Siberia is a fascinating place.
It’s utterly remote, far from everything, synonymous with ‘the middle of nowhere’. It’s frozen for more than half of the year, just a little south of the Arctic Circle. And yet it’s also a lush, green place, for a few months of the year at least. It has a rich cultural legacy, and incredible geological features, the first of which must always be the stunning Lake Baikal, the world’s deepest lake which stores around a fifth of our fresh water.
On the edges of Lake Baikal, at the outskirts of Listvyanka, the small town that is most people’s point of entry to the lands surrounding the lake, lies a small group of abandoned buildings. In start contrast to the well-tended homes of Listvyanka, these buildings feel like they’re being reclaimed by the wildness of nature, as they gradually crumble and give way to winter’s harshness.

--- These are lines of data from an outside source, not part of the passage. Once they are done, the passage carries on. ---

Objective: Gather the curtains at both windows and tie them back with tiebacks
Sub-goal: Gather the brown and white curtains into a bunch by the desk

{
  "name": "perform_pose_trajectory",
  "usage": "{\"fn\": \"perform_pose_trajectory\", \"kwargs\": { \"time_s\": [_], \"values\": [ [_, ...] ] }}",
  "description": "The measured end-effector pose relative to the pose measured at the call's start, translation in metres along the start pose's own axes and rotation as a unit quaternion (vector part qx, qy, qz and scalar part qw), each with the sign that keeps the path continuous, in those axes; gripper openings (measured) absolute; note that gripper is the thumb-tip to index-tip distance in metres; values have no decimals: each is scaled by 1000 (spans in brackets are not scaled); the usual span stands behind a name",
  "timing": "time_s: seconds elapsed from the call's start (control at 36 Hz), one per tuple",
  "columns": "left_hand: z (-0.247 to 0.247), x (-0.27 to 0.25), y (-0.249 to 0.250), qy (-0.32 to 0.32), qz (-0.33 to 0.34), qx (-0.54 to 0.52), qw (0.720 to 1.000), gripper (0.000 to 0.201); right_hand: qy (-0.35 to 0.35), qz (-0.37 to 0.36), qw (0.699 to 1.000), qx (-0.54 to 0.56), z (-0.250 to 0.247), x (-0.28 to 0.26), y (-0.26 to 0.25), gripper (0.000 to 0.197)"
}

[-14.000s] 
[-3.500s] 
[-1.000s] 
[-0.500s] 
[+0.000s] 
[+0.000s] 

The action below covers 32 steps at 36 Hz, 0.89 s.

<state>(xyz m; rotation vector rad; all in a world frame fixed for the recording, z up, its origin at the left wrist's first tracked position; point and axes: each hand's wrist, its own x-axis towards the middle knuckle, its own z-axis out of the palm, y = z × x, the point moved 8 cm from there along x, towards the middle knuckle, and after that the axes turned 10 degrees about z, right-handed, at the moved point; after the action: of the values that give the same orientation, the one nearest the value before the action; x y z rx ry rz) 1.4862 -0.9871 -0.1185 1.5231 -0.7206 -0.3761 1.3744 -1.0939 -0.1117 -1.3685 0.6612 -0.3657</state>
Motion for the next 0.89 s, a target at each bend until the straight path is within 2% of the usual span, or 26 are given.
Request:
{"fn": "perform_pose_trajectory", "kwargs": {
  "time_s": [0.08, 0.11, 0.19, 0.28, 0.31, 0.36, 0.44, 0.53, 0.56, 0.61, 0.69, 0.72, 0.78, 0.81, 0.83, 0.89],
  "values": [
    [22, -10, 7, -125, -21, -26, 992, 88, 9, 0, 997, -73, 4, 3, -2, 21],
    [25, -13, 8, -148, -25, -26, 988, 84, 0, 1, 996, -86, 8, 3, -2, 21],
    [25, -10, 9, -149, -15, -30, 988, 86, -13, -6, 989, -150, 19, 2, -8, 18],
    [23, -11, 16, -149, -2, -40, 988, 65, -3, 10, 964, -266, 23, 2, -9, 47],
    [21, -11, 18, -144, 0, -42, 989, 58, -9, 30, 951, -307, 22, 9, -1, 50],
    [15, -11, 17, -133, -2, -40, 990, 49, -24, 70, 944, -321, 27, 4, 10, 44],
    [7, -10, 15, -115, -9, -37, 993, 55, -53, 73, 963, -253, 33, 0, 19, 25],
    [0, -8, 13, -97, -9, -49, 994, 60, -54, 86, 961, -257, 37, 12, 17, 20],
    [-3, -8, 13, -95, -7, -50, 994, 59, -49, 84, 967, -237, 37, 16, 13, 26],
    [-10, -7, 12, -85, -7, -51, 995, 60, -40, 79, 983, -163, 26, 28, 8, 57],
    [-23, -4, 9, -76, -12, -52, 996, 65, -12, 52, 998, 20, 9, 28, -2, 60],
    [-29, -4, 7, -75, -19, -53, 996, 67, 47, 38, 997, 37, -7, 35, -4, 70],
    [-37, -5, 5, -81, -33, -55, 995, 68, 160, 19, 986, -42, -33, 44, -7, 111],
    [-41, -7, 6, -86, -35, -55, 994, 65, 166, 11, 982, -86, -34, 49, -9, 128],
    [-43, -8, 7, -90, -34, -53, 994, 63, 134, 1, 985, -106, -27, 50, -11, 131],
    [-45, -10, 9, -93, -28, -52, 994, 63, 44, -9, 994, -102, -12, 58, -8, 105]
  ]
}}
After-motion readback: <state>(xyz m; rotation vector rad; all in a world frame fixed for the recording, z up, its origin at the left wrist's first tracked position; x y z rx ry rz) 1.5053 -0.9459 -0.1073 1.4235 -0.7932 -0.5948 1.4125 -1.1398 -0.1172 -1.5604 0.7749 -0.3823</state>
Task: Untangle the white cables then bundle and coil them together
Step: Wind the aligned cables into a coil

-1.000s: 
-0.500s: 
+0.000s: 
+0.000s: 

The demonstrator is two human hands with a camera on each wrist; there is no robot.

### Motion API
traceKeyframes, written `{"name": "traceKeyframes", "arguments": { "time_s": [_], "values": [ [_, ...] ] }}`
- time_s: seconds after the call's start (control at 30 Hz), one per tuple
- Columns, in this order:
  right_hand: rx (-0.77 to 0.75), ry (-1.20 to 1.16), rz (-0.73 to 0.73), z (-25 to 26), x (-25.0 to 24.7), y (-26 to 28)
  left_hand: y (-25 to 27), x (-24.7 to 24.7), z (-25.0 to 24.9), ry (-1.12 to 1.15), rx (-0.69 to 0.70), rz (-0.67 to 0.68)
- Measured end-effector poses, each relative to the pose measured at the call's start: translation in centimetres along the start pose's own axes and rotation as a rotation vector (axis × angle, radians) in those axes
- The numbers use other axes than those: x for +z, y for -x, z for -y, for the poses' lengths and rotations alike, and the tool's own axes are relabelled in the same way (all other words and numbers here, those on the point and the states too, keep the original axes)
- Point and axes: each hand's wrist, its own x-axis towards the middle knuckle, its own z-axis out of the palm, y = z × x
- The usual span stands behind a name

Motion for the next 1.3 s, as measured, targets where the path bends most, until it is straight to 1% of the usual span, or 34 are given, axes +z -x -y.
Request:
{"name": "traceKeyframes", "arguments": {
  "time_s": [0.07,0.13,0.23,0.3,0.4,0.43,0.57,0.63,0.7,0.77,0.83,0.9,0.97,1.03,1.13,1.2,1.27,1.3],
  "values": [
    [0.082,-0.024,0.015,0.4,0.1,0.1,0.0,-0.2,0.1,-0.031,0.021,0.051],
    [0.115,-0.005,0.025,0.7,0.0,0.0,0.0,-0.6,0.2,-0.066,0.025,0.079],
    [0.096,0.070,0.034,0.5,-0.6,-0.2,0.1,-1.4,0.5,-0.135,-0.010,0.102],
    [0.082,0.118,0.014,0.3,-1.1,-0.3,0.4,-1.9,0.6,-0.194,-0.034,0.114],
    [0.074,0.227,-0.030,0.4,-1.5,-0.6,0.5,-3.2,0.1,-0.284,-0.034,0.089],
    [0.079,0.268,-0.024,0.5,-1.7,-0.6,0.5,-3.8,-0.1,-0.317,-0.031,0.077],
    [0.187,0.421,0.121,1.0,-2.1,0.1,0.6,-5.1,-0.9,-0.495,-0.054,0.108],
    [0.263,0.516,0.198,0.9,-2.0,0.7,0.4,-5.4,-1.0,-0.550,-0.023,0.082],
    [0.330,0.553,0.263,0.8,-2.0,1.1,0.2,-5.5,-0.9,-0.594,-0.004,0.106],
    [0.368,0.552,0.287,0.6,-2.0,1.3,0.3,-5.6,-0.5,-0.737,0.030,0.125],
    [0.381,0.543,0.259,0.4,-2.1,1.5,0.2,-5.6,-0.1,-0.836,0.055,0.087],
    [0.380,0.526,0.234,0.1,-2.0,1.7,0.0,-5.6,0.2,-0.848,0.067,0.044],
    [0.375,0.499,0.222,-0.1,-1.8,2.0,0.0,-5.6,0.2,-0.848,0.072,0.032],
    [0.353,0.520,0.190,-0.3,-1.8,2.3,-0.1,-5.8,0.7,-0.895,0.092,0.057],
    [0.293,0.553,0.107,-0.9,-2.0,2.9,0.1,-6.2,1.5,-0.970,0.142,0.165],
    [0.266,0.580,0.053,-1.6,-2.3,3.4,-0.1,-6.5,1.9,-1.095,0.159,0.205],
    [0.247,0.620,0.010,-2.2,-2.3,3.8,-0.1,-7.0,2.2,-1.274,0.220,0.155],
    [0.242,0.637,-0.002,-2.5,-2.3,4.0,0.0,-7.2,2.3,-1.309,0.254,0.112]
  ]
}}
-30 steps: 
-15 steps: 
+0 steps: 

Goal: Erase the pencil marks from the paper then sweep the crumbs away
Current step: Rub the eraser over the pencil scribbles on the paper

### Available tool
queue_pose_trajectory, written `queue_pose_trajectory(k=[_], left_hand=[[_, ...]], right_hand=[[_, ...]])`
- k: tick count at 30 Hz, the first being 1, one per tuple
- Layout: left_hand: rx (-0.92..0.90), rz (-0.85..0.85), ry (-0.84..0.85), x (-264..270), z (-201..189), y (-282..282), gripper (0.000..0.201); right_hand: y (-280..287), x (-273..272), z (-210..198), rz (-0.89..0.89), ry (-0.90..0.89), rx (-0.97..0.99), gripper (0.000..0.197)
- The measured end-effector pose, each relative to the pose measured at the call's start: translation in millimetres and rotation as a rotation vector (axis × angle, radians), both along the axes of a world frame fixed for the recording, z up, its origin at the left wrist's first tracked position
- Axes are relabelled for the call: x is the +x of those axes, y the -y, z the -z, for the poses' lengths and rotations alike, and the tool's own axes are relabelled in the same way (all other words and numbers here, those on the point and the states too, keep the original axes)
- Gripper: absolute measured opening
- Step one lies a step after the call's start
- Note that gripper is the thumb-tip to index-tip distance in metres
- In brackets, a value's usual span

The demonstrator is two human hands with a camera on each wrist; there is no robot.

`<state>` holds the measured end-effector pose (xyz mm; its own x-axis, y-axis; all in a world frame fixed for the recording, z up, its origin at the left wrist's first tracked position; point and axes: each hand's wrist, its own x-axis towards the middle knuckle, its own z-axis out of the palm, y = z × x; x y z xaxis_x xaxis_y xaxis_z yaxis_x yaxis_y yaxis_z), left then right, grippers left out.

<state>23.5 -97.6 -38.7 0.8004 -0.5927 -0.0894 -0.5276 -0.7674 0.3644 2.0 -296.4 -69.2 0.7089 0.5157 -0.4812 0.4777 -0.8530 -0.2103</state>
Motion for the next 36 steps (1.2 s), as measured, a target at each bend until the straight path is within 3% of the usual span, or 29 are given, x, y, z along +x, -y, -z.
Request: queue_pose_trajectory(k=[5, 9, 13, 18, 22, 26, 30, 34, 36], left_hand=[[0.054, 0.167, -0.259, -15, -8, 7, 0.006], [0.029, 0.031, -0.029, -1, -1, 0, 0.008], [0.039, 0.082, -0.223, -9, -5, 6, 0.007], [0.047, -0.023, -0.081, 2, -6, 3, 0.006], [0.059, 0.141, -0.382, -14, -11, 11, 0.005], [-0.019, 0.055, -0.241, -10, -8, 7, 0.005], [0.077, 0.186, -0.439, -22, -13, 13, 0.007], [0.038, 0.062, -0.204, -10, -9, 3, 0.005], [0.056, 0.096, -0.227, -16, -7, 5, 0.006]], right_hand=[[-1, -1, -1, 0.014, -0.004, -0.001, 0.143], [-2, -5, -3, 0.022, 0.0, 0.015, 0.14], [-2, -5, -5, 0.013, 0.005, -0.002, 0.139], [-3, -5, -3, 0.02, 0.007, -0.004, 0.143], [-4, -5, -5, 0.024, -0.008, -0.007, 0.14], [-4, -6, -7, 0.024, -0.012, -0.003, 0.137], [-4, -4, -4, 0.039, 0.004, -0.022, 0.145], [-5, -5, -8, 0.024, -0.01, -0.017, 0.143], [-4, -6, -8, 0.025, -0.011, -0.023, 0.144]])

But someone, or perhaps many someones, have chosen to turn these buildings into canvas. Strolling through this run-down corner of town, beautiful works of art leaps from the walls. A face smiles next to an empty window frame. A purple squid has claimed the hull of an overturned boat.
Snow is swept in drifts against walls of peeling yellow and cream. Raw wooden windowsills gaze out upon the vastness of the lake, their glass panes long gone. And nearly everywhere you look, a splash of bright colour leaps from the decay. Some seems like simple vandalism, much is unquestionably art, all of it is beautiful and interesting against the stark landscape on this frozen edge of the world’s deepest lake.
Street art is not something I expected to find in Siberia. Street art is such an urban phenomenon, and Siberia just isn’t an urban place. Even it’s largest city, Irkutsk, an industrial city framed by lacy woodwork and harbouring a surprisingly sophisticated culture, doesn’t feel ‘urban’ by any means. Yet here, at the edge of one of the world’ great wildernesses, this art form bursts forth from otherwise abandoned buildings. It’s hauntingly beautiful, and almost eerily fascinating.
Have you ever encountered unexpected street art? Where were your most surprising finds?